Barbour became associated with many civil associations and organizations throughout the United States. He represented the state of Michigan at the 1893 Chicago World's Fair, the Tennessee Centennial and International Exposition of 1897, and the 1901 Pan-American Exposition in Buffalo, New York. Barbour was active in organizing the Detroit Exposition of 1889. He was the first president of the Detroit Board of Commerce and the Michigan Manufacturers Association, the chairman of the legislative committee of the National Association of Manufacturers in 1902, and a director of the Chamber of Commerce of the United States in 1919.

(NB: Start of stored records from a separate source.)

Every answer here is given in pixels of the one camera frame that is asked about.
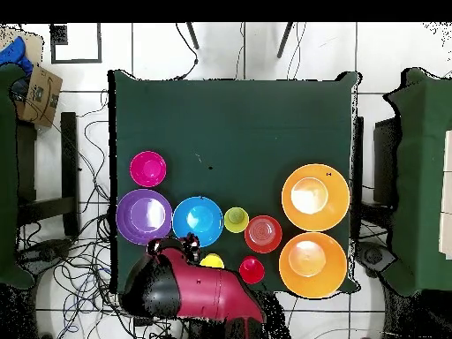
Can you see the blue bowl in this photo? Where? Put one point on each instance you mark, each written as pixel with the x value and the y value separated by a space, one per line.
pixel 197 217

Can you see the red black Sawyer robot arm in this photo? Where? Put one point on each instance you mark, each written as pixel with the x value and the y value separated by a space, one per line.
pixel 208 289

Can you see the yellow-green cup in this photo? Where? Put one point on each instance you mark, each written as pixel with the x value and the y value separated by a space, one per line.
pixel 236 220

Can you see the small red-orange bowl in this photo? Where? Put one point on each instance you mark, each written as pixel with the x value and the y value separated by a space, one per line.
pixel 263 234

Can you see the dark green table cloth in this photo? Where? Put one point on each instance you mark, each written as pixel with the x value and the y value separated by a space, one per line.
pixel 229 123

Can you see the yellow cup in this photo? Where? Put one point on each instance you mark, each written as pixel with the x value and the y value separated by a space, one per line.
pixel 212 261

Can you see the small pink bowl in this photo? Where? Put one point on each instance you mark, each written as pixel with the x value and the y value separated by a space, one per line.
pixel 147 168

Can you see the red cup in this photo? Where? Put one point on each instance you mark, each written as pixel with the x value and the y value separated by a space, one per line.
pixel 251 270

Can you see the purple bowl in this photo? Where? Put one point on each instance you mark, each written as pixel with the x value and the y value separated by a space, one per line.
pixel 141 215

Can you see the large orange bowl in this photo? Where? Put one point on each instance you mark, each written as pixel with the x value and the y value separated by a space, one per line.
pixel 335 212
pixel 332 279

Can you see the black tripod leg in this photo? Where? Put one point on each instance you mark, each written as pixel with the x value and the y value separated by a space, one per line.
pixel 284 40
pixel 192 35

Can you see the black stand panel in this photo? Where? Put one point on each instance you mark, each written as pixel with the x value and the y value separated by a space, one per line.
pixel 386 162

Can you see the black wheeled floor base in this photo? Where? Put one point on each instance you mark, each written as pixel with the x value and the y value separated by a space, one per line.
pixel 46 252
pixel 374 256

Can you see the green covered side table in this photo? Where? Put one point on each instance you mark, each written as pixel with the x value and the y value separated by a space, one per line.
pixel 423 176
pixel 7 176

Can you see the cardboard box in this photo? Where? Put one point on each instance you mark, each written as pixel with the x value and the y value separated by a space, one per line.
pixel 40 95

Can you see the white box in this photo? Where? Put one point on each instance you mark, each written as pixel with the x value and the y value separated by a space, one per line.
pixel 446 194

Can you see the blue cloth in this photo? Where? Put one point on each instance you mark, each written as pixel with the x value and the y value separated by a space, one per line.
pixel 14 53

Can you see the black bench frame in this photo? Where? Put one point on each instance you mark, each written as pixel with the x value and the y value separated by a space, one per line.
pixel 69 159

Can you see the black square floor frame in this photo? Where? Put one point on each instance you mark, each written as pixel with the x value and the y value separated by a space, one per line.
pixel 76 61

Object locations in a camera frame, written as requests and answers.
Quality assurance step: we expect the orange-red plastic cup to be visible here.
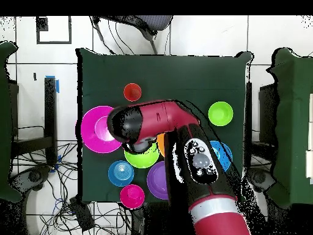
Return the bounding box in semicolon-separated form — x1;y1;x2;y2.
123;83;142;102

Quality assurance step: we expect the large orange bowl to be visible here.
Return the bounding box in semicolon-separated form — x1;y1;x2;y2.
156;133;168;157

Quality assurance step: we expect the medium green bowl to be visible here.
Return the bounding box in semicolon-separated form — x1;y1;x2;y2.
123;143;160;169

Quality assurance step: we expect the purple bowl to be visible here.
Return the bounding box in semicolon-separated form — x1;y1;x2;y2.
146;160;170;200

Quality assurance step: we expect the small blue bowl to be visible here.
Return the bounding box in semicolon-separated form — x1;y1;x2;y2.
108;160;135;188

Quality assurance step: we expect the dark green tablecloth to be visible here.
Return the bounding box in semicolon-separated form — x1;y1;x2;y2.
76;47;252;205

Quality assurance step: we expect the large pink bowl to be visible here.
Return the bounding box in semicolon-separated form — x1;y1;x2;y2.
80;105;123;154

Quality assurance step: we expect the small green bowl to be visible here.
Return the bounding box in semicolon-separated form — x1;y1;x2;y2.
207;101;234;127

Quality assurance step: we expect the small crimson bowl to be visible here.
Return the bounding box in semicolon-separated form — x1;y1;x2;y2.
119;184;145;210

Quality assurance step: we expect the large blue bowl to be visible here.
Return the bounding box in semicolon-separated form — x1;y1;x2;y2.
209;140;234;173

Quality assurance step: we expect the grey mesh office chair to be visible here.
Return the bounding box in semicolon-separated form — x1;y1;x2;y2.
92;15;174;55

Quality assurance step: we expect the black metal stand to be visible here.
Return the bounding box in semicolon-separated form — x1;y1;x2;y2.
244;81;278;163
9;76;58;167

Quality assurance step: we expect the blue floor tape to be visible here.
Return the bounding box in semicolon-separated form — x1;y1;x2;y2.
45;75;60;94

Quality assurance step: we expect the black power strip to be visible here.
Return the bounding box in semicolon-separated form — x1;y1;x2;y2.
68;195;95;233

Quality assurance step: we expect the green cloth side table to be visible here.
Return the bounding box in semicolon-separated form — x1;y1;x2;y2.
265;47;313;210
0;40;24;204

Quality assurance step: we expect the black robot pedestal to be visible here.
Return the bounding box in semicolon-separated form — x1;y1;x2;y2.
131;203;196;235

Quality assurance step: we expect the black square floor frame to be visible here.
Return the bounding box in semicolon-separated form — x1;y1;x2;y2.
35;15;73;45

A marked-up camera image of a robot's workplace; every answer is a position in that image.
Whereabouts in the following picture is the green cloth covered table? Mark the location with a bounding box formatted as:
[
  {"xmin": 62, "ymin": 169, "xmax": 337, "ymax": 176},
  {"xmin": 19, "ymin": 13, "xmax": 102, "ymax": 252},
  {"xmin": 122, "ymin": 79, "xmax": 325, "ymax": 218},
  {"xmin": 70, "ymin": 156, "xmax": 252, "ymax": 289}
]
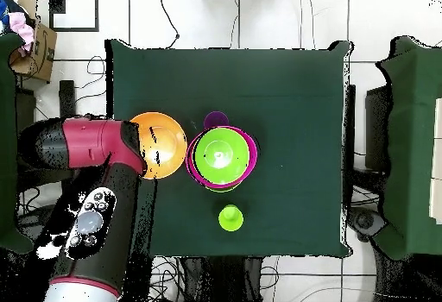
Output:
[
  {"xmin": 375, "ymin": 35, "xmax": 442, "ymax": 260},
  {"xmin": 0, "ymin": 31, "xmax": 35, "ymax": 255}
]

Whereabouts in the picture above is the large pink bowl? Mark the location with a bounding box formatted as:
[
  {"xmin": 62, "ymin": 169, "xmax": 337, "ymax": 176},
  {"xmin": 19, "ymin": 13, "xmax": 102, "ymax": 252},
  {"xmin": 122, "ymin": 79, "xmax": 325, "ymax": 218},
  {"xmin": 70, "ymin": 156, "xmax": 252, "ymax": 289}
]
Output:
[{"xmin": 185, "ymin": 125, "xmax": 259, "ymax": 190}]

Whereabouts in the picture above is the black metal stand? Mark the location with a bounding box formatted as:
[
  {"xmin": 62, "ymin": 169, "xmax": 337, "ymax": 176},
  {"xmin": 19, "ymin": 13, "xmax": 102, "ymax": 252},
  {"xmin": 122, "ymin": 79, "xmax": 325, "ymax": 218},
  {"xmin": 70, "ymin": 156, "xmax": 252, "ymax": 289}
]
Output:
[{"xmin": 15, "ymin": 79, "xmax": 79, "ymax": 120}]

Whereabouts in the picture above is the black cabinet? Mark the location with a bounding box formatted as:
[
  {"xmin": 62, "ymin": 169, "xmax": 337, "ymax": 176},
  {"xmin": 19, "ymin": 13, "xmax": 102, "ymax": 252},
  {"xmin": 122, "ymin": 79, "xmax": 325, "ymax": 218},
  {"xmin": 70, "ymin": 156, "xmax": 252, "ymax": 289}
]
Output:
[{"xmin": 364, "ymin": 85, "xmax": 393, "ymax": 175}]

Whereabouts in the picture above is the green bowl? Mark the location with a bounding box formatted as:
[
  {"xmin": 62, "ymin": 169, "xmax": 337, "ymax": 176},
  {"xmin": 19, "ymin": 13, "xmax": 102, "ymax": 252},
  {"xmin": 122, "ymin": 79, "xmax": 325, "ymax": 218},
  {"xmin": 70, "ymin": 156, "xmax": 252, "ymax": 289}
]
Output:
[
  {"xmin": 193, "ymin": 127, "xmax": 251, "ymax": 185},
  {"xmin": 205, "ymin": 183, "xmax": 243, "ymax": 193}
]

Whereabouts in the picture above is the green cup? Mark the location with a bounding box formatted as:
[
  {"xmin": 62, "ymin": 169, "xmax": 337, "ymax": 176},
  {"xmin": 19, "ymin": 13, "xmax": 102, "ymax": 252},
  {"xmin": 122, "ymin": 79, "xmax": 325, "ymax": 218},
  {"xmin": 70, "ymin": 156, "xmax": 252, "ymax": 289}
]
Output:
[{"xmin": 218, "ymin": 204, "xmax": 244, "ymax": 233}]

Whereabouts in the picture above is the dark green tablecloth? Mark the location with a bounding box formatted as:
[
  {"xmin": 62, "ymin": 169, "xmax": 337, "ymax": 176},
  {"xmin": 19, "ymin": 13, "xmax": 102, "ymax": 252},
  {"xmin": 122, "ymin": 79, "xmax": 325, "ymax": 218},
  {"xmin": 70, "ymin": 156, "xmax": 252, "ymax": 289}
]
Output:
[{"xmin": 104, "ymin": 38, "xmax": 353, "ymax": 259}]

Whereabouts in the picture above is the cardboard box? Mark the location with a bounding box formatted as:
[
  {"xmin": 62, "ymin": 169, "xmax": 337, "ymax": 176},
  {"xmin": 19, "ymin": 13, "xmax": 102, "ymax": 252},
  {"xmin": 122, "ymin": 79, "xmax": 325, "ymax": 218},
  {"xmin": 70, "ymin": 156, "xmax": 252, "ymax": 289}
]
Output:
[{"xmin": 8, "ymin": 22, "xmax": 58, "ymax": 83}]

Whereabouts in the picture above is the grey pedestal leg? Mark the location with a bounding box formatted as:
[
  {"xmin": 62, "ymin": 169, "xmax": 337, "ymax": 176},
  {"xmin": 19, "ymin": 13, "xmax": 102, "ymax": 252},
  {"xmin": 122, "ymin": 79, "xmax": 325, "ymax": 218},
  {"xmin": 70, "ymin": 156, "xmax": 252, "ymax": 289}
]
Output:
[{"xmin": 348, "ymin": 206, "xmax": 388, "ymax": 242}]

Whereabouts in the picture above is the large orange bowl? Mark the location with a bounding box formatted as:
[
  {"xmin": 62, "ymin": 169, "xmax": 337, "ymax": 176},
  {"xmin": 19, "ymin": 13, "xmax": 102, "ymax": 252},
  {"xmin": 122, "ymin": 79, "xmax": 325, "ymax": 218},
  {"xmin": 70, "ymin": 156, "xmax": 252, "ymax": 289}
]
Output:
[{"xmin": 129, "ymin": 110, "xmax": 188, "ymax": 180}]

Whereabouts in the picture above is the purple cup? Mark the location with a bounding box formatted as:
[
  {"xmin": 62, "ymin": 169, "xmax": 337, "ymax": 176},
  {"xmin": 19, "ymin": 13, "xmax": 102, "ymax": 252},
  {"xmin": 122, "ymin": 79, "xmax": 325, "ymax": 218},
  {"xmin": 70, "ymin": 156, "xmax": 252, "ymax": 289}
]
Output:
[{"xmin": 202, "ymin": 110, "xmax": 230, "ymax": 130}]

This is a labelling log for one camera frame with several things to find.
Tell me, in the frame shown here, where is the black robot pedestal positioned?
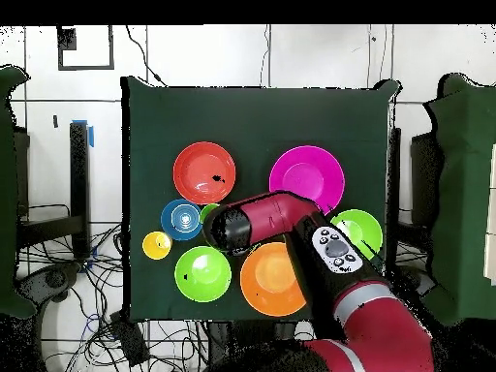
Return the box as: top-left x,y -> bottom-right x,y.
204,320 -> 330,372

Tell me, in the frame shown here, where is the black chair base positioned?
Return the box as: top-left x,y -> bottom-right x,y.
16,261 -> 84,311

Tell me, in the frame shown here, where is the large orange plastic bowl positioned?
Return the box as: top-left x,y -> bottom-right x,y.
239,241 -> 307,318

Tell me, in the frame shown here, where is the dark green table cloth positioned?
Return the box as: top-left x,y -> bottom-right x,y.
120,75 -> 402,323

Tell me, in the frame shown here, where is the black metal stand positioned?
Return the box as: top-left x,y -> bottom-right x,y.
15,120 -> 94,260
387,126 -> 403,268

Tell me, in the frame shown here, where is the yellow plastic cup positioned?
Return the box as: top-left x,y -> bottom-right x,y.
141,231 -> 173,261

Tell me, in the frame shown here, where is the red plastic bowl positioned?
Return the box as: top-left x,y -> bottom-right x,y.
172,140 -> 237,205

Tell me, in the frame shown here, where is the large green plastic bowl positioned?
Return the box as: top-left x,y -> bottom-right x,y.
173,245 -> 233,304
329,208 -> 384,261

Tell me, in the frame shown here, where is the green cloth side table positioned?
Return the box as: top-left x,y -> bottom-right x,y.
0,64 -> 38,320
421,72 -> 496,327

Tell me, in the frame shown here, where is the black square floor frame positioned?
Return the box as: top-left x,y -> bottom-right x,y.
56,24 -> 115,72

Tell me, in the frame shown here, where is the blue plastic bowl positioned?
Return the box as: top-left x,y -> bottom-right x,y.
160,198 -> 204,242

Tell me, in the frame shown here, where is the pink plastic bowl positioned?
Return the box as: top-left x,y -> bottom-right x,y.
268,144 -> 347,216

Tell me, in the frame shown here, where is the green plastic cup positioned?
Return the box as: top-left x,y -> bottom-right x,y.
199,202 -> 221,225

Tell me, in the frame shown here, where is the white box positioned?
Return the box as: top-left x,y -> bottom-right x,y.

Barbour was a conservative Democrat and belonged to the Fellow Craft Club, the Detroit Athletic Club, and the Country Club of Detroit. At one time he was president of the Detroit Museum of Art., a member of the Board of Aldermen from the Fourth Ward of Detroit in 1886, and as a member of the Mackinac Island State Park Commission for several terms.

== Personal life ==
Barbour married Katherine Louise Hawley in Collinsville on June 26, 1869. They had four children: Edwin (b. 1870), Grace (b. 1874), Estella (b. 1878), and George Jr. (b. 1880). Barbour liked trout fishing and was fond of fine horses. His office was at 1022 Jefferson Avenue in Detroit and his permanent residence was at 134 Lafayette Boulevard. Barbour died on March 28, 1934, at the age of 90 at his summer residence at 9 Berkshire Place in Grosse Pointe Farms, Michigan, near Detroit. He died of pneumonia which he contracted a week before his death.